Description of the task:
Word for word, set down the listing that appears after this line.

Given information:
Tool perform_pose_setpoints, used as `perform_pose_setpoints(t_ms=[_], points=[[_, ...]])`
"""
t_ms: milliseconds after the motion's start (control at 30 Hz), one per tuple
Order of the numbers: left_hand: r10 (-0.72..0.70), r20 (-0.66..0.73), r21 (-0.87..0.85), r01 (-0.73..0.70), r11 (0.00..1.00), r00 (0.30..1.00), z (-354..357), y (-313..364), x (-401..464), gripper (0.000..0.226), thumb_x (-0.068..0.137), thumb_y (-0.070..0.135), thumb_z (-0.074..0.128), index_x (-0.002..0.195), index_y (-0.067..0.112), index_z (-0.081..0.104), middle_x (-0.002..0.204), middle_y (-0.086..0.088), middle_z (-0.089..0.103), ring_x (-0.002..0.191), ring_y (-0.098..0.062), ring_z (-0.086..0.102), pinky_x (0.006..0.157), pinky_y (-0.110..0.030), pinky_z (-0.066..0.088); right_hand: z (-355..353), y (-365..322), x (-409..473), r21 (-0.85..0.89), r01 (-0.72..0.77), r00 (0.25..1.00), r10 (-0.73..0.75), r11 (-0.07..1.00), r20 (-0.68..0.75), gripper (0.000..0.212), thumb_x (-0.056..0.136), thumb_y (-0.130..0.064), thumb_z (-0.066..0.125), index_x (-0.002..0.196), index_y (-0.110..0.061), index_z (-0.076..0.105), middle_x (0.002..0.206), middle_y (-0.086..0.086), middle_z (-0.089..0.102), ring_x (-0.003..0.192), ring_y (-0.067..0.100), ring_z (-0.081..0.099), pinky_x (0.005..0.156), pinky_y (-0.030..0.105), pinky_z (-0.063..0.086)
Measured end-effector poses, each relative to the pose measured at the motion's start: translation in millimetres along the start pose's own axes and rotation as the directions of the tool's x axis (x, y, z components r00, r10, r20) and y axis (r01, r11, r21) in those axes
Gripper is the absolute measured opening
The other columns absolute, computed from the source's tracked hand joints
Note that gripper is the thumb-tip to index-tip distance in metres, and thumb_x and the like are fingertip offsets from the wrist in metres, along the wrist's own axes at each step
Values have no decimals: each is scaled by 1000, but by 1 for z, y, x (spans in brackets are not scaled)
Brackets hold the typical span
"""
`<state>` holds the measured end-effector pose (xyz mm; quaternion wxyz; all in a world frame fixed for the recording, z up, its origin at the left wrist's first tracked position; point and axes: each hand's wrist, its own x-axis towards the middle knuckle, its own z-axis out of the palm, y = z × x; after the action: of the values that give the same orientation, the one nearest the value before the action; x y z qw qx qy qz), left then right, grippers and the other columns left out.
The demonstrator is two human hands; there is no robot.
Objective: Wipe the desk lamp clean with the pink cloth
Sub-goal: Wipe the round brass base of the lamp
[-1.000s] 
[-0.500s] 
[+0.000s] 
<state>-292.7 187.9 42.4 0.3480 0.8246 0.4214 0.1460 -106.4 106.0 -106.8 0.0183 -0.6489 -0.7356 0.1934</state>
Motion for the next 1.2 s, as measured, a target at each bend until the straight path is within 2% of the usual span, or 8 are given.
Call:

Answer:
Tool perform_pose_setpoints, used as `perform_pose_setpoints(t_ms=[_], points=[[_, ...]])`
"""
t_ms: milliseconds after the motion's start (control at 30 Hz), one per tuple
Order of the numbers: left_hand: r10 (-0.72..0.70), r20 (-0.66..0.73), r21 (-0.87..0.85), r01 (-0.73..0.70), r11 (0.00..1.00), r00 (0.30..1.00), z (-354..357), y (-313..364), x (-401..464), gripper (0.000..0.226), thumb_x (-0.068..0.137), thumb_y (-0.070..0.135), thumb_z (-0.074..0.128), index_x (-0.002..0.195), index_y (-0.067..0.112), index_z (-0.081..0.104), middle_x (-0.002..0.204), middle_y (-0.086..0.088), middle_z (-0.089..0.103), ring_x (-0.002..0.191), ring_y (-0.098..0.062), ring_z (-0.086..0.102), pinky_x (0.006..0.157), pinky_y (-0.110..0.030), pinky_z (-0.066..0.088); right_hand: z (-355..353), y (-365..322), x (-409..473), r21 (-0.85..0.89), r01 (-0.72..0.77), r00 (0.25..1.00), r10 (-0.73..0.75), r11 (-0.07..1.00), r20 (-0.68..0.75), gripper (0.000..0.212), thumb_x (-0.056..0.136), thumb_y (-0.130..0.064), thumb_z (-0.066..0.125), index_x (-0.002..0.196), index_y (-0.110..0.061), index_z (-0.076..0.105), middle_x (0.002..0.206), middle_y (-0.086..0.086), middle_z (-0.089..0.102), ring_x (-0.003..0.192), ring_y (-0.067..0.100), ring_z (-0.081..0.099), pinky_x (0.005..0.156), pinky_y (-0.030..0.105), pinky_z (-0.063..0.086)
Measured end-effector poses, each relative to the pose measured at the motion's start: translation in millimetres along the start pose's own axes and rotation as the directions of the tool's x axis (x, y, z components r00, r10, r20) and y axis (r01, r11, r21) in those axes
Gripper is the absolute measured opening
The other columns absolute, computed from the source's tracked hand joints
Note that gripper is the thumb-tip to index-tip distance in metres, and thumb_x and the like are fingertip offsets from the wrist in metres, along the wrist's own axes at each step
Values have no decimals: each is scaled by 1000, but by 1 for z, y, x (spans in brackets are not scaled)
Brackets hold the typical span
"""
`<state>` holds the measured end-effector pose (xyz mm; quaternion wxyz; all in a world frame fixed for the recording, z up, its origin at the left wrist's first tracked position; point and axes: each hand's wrist, its own x-axis towards the middle knuckle, its own z-axis out of the palm, y = z × x; after the action: of the values that give the same orientation, the one nearest the value before the action; x y z qw qx qy qz), left then right, grippers and the other columns left out.
The demonstrator is two human hands; there is no robot.
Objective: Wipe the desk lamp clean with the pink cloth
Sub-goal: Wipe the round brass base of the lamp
[-1.000s] 
[-0.500s] 
[+0.000s] 
<state>-292.7 187.9 42.4 0.3480 0.8246 0.4214 0.1460 -106.4 106.0 -106.8 0.0183 -0.6489 -0.7356 0.1934</state>
Motion for the next 1.2 s, as measured, a target at each bend until the straight path is within 2% of the usual span, or 8 are given.
Call:

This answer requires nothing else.